WHAT TO PRODUCE -
In the data below, locate each line with the word "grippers" and list it.

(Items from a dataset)
= Beginning of Section =
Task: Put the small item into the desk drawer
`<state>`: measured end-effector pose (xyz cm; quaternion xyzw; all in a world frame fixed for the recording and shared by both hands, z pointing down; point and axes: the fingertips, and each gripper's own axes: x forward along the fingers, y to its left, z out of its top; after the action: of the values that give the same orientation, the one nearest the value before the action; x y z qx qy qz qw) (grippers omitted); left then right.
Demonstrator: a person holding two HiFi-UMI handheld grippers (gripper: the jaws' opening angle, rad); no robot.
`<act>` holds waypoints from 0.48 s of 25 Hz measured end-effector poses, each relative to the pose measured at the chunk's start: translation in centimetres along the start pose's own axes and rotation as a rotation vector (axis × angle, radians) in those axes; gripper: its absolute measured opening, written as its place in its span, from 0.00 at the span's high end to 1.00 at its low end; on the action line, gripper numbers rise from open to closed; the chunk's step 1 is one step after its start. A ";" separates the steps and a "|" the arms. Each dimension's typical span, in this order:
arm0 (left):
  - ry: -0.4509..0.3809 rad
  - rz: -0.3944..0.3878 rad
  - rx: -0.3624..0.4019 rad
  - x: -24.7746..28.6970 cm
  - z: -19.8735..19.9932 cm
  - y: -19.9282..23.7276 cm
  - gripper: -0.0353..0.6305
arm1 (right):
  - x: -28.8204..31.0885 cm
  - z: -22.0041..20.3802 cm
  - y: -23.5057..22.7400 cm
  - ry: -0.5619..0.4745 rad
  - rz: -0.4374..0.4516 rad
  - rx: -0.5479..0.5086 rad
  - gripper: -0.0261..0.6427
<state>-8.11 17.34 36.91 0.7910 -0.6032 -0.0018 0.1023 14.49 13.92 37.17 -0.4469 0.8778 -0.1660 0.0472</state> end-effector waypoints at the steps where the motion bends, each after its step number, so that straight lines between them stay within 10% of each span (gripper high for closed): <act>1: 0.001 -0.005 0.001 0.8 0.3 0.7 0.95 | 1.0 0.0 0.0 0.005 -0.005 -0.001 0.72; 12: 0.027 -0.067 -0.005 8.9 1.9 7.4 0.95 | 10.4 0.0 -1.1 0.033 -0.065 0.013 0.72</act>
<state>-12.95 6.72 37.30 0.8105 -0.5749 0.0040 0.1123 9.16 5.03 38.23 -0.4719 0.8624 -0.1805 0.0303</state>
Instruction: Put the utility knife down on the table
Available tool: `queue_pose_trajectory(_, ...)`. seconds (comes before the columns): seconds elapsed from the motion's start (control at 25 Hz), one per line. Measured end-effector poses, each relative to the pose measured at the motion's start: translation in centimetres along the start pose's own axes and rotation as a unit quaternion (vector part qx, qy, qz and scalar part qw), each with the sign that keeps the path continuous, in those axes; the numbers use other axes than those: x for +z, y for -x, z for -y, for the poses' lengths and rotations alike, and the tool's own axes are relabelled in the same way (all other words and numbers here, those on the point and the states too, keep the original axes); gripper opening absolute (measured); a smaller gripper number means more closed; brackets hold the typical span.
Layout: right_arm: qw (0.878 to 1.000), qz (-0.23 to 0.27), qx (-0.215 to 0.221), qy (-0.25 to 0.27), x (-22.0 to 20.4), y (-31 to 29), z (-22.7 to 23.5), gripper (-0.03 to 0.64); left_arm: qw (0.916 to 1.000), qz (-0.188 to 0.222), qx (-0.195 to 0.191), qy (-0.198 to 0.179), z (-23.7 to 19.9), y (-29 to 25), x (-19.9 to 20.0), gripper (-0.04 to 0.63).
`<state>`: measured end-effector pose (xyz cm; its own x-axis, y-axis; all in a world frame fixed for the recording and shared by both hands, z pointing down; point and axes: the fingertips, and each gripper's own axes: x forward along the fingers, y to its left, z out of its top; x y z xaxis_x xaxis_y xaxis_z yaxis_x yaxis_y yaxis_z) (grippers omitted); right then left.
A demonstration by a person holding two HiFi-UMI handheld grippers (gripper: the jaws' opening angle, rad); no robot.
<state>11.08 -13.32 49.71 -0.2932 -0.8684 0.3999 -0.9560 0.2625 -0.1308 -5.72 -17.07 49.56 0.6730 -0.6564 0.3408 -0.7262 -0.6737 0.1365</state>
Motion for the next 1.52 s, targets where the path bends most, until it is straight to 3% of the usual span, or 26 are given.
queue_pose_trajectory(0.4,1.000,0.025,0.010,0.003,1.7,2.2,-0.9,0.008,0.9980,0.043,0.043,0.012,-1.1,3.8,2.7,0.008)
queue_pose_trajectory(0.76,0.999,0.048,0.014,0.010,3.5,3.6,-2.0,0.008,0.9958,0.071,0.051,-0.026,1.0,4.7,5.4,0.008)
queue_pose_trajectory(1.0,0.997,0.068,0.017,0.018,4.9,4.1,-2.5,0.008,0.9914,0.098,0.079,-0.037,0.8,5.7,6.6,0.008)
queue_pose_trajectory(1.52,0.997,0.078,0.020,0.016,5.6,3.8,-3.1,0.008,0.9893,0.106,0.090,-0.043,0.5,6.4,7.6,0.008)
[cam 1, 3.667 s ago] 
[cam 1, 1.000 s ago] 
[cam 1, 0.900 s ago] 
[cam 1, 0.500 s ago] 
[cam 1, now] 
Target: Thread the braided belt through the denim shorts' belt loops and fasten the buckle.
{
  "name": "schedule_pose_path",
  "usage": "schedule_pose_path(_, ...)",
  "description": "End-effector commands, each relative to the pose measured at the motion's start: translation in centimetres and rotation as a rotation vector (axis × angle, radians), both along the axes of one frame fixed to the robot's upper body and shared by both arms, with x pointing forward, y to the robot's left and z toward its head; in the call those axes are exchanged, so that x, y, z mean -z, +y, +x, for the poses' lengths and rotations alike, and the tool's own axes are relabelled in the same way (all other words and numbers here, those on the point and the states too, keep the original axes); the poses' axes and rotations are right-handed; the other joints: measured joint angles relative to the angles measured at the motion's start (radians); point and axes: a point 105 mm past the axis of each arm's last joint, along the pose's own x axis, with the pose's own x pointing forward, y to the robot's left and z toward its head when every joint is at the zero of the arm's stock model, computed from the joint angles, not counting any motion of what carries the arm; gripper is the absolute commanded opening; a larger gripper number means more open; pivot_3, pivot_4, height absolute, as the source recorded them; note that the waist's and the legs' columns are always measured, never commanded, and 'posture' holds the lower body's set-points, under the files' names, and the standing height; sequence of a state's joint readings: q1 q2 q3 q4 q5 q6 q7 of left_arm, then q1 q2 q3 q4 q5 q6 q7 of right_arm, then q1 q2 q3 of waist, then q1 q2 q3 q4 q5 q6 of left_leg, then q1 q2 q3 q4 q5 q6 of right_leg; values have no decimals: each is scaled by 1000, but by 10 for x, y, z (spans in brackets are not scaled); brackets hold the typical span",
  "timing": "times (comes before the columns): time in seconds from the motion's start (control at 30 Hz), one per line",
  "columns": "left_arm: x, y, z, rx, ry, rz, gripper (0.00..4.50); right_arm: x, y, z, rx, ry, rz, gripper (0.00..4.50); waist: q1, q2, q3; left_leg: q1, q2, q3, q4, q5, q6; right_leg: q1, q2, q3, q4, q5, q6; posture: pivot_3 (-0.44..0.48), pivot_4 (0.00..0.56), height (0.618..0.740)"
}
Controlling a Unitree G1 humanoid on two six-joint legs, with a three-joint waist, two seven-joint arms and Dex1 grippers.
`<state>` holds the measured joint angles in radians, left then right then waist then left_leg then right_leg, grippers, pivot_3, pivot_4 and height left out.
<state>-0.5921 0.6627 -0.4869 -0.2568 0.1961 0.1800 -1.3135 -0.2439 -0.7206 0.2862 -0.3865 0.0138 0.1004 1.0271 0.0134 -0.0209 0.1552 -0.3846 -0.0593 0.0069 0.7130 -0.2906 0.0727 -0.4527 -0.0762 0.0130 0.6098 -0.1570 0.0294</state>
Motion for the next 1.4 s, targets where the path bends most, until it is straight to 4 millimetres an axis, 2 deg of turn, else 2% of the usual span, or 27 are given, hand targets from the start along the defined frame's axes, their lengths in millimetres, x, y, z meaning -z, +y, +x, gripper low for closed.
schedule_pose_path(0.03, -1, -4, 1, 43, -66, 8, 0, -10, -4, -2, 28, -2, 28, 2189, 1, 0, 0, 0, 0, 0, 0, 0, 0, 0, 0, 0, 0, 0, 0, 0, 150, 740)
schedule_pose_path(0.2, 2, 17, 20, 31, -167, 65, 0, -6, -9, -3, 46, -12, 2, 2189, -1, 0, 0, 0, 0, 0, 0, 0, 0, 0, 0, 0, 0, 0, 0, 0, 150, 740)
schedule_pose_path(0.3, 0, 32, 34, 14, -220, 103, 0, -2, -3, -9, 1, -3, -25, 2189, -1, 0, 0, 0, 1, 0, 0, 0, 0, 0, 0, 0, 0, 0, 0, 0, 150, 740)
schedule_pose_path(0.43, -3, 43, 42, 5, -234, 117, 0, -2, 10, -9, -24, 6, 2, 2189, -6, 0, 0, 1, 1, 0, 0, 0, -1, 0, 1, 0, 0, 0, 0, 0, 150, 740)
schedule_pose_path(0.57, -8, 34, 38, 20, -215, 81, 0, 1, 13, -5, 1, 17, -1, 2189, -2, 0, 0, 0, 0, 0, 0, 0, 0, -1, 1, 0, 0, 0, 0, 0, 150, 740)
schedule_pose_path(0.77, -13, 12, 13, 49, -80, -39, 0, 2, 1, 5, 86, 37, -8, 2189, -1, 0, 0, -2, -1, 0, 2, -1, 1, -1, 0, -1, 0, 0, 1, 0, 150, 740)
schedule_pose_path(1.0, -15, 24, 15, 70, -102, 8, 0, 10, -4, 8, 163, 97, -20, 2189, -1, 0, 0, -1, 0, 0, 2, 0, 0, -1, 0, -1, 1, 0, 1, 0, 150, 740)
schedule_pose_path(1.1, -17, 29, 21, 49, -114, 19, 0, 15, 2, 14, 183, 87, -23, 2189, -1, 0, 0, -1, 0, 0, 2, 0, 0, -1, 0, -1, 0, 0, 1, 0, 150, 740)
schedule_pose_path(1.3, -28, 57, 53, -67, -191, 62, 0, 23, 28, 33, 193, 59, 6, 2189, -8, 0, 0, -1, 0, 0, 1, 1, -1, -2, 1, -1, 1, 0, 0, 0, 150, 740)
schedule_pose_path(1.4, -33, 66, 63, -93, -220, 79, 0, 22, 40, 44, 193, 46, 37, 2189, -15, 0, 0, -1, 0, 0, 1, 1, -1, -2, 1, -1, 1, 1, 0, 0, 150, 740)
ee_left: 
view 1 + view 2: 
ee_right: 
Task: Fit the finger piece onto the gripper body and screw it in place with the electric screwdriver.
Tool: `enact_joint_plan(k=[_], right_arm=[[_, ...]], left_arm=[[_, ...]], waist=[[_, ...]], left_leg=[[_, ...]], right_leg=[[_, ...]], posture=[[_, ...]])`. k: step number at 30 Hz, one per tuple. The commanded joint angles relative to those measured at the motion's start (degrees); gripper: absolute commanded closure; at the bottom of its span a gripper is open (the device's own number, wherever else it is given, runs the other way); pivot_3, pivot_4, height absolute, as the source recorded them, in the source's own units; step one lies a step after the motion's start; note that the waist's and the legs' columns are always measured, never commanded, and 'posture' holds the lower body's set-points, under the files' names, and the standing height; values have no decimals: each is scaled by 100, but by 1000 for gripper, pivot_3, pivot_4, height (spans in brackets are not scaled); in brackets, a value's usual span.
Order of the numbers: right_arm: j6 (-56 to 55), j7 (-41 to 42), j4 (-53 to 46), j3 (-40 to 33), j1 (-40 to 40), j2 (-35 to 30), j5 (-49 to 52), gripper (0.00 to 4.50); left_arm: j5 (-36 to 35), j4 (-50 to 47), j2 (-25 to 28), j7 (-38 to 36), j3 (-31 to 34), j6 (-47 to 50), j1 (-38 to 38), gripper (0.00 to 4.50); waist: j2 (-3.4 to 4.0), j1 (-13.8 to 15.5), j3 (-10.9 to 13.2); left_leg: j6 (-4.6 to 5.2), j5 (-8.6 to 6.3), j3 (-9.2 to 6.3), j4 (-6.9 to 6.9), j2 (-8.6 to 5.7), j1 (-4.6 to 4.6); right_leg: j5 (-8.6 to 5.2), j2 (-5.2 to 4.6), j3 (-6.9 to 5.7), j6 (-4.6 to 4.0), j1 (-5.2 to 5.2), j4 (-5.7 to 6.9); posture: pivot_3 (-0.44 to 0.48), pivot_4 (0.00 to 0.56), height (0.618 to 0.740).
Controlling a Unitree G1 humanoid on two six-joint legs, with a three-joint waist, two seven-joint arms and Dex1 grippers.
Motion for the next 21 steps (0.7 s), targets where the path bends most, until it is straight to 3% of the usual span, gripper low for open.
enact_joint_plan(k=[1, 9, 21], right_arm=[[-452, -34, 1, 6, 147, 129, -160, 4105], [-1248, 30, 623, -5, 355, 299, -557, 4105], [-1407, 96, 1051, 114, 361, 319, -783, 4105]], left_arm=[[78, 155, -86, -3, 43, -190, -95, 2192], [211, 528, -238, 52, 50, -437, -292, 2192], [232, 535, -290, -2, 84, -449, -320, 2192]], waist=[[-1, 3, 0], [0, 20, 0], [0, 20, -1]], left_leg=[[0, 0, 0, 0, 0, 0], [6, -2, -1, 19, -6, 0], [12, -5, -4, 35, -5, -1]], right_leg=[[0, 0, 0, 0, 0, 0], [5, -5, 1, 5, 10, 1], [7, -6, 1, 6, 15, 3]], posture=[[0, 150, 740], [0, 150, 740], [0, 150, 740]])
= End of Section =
TASK RESPONSE -
`<state>`: measured end-effector pose (xyz cm; quaternion xyzw; all in a world frame fixed for the recording and shared by both hands, z pointing down; point and axes: the fingertips, and each gripper's own axes: x forward along the fingers, y to its left, z out of its top; after the action: of the values that give the same orientation, the one nearest the value before the action; x y z qx qy qz qw) (grippers omitted); left then right.
Demonstrator: a person holding two HiFi-UMI handheld grippers (gripper: the jaws' opening angle, rad); no robot.
`<state>`: measured end-effector pose (xyz cm; its own x-axis, y-axis; all in a world frame fixed for the recording and shared by both hands, z pointing down; point and axes: the fingertips, and each gripper's own axes: x forward along the fingers, y to its left, z out of its top; x y z xaxis_x xaxis_y xaxis_z yaxis_x yaxis_y yaxis_z) (grippers omitted); right then left.
A demonstration by a person holding two HiFi-UMI handheld grippers (gripper: the jaws' opening angle, rad); no robot.
Controlling a Unitree G1 humanoid on two six-joint legs, with a three-joint waist, two seven-joint arms and Dex1 grippers.
`<state>` holds the measured joint angles in radians, left then right then waist then left_leg then right_leg, grippers, pivot_3, pivot_4 and height left out.
Controlling a Unitree G1 humanoid on two six-joint legs, with a three-joint waist, two seven-joint arms and Dex1 grippers.

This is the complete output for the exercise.